Hi Daniel,
You’re right that the solve in pytensor.tensor.slinalg
doesn’t take advantage of sparsity. Also, you’re never allowed to just pass pytensor symbolic variables into functions from other packages (like scipy).
If you don’t need gradients or compiling to JAX/Numba/Pytorch, it is possible to wrap arbitrary code (such as scipy.sparse.linalg.solve
) into a pytensor Op
so you can use it in a PyMC model. Here’s an example:
from scipy import sparse
from pytensor.sparse import csc_dmatrix
from pytensor.compile.ops import as_op
@as_op(itypes=[csc_dmatrix, csc_dmatrix], otypes=[csc_dmatrix])
def sparse_solve(a, b):
return sparse.linalg.spsolve(a, b)
# Example from the spsolve docstring
A = sparse.csc_matrix([[3, 2, 0], [1, -1, 0], [0, 5, 1]], dtype=float)
B = sparse.csc_matrix([[2, 0], [-1, 0], [2, 0]], dtype=float)
x = sparse.linalg.spsolve(A, B)
# Showing the wrapped Op works -- you will NOT do this in a PyMC model
A_pt, B_pt = csc_dmatrix('A'), csc_dmatrix('B') # symbolic inputs
x_pt = sparse_solve(A_pt, B_pt) # symbolic output
Have a look at the graph we get. You can see that both the inputs and the outputs are sparse.

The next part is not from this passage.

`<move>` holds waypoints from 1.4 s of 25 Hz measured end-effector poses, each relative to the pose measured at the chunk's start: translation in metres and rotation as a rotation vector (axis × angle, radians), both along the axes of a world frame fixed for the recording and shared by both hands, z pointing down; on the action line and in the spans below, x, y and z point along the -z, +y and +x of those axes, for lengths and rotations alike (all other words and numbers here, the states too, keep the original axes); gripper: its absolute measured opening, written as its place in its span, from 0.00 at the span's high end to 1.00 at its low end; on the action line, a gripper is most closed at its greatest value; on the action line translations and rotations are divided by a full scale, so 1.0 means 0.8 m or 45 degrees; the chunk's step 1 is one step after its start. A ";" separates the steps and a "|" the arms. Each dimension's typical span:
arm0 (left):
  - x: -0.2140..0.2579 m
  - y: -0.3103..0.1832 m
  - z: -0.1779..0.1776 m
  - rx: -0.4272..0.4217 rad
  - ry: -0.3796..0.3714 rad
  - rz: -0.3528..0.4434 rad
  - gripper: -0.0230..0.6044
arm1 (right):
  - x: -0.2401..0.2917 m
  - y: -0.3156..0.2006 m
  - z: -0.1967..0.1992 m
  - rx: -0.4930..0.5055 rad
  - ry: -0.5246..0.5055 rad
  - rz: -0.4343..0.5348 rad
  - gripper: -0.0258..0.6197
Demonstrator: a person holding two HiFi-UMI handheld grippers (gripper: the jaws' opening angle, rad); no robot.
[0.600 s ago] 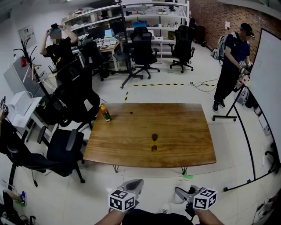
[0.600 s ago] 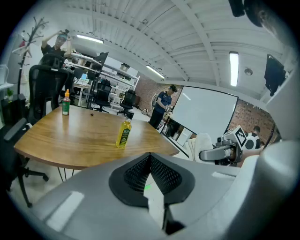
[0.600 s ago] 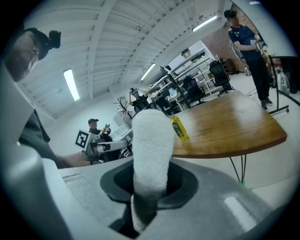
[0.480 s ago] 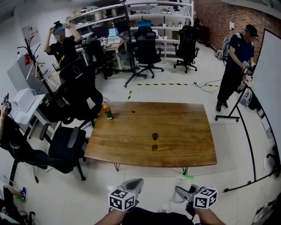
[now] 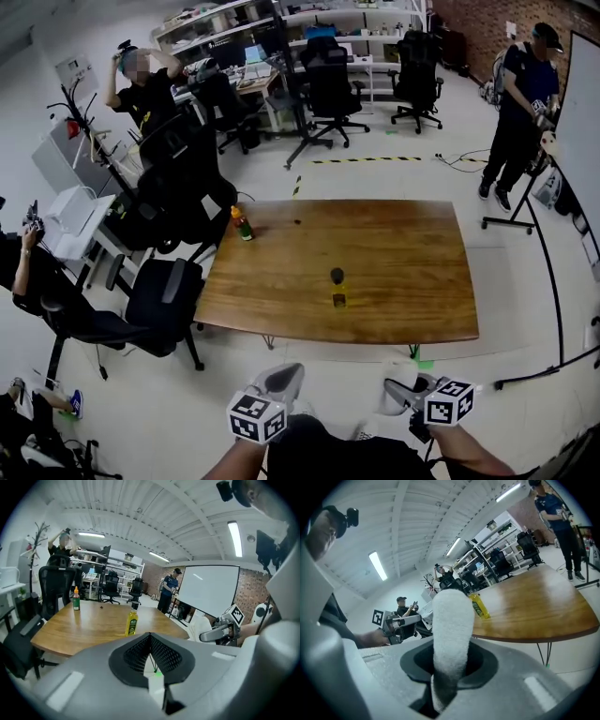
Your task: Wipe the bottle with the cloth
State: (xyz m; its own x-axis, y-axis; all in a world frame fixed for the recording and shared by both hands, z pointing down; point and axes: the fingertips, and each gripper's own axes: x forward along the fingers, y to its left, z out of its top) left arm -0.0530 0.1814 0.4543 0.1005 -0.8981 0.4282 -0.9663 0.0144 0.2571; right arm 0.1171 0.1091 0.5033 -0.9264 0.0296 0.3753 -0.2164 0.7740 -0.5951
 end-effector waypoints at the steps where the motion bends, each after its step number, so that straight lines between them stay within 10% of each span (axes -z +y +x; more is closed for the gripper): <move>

x_pt.dprint(print_type=True)
FromFunctionOp{sparse_solve} [id A] <SparseTensorType{dtype='float64', format='csc', shape=(None, None)}>
├─ SparseVariable{csc,float64} [id B] <SparseTensorType{dtype='float64', format='csc', shape=(None, None)}>
└─ SparseVariable{csc,float64} [id C] <SparseTensorType{dtype='float64', format='csc', shape=(None, None)}>
You can also compile the function into the basic C backend (PyMC would do this for you when you call pm.sample
, you’ll never do it as a PyMC user)
f = pytensor.function(inputs=[A_pt, B_pt], outputs=x_pt)
np.allclose(f(A, B).todense(), x.todense) # True
But you can’t compile to alternative backends like jax/numba/pytorch:
f = pytensor.function(inputs=[A_pt, B_pt], outputs=x_pt, mode='JAX')
# NotImplementedError: No JAX conversion for the given `Op`: FromFunctionOp{sparse_solve}
And you also can’t ask for gradients (so you can’t use e.g. the NUTS sampler)
pt.grad(x_pt.sum(), A_pt)
# NotImplementedError:
Help is definitely wanted on the sparse
submodule – it’s waiting for someone to come along and give it some love. @tcapretto was doing some work with sparse stuff a while back – he might know a specific place to start? For my part, I suggest you open an issue on the pytensor repo. After that, if you’re willing to help implementing sparse solve, we’d be very thankful for the contribution.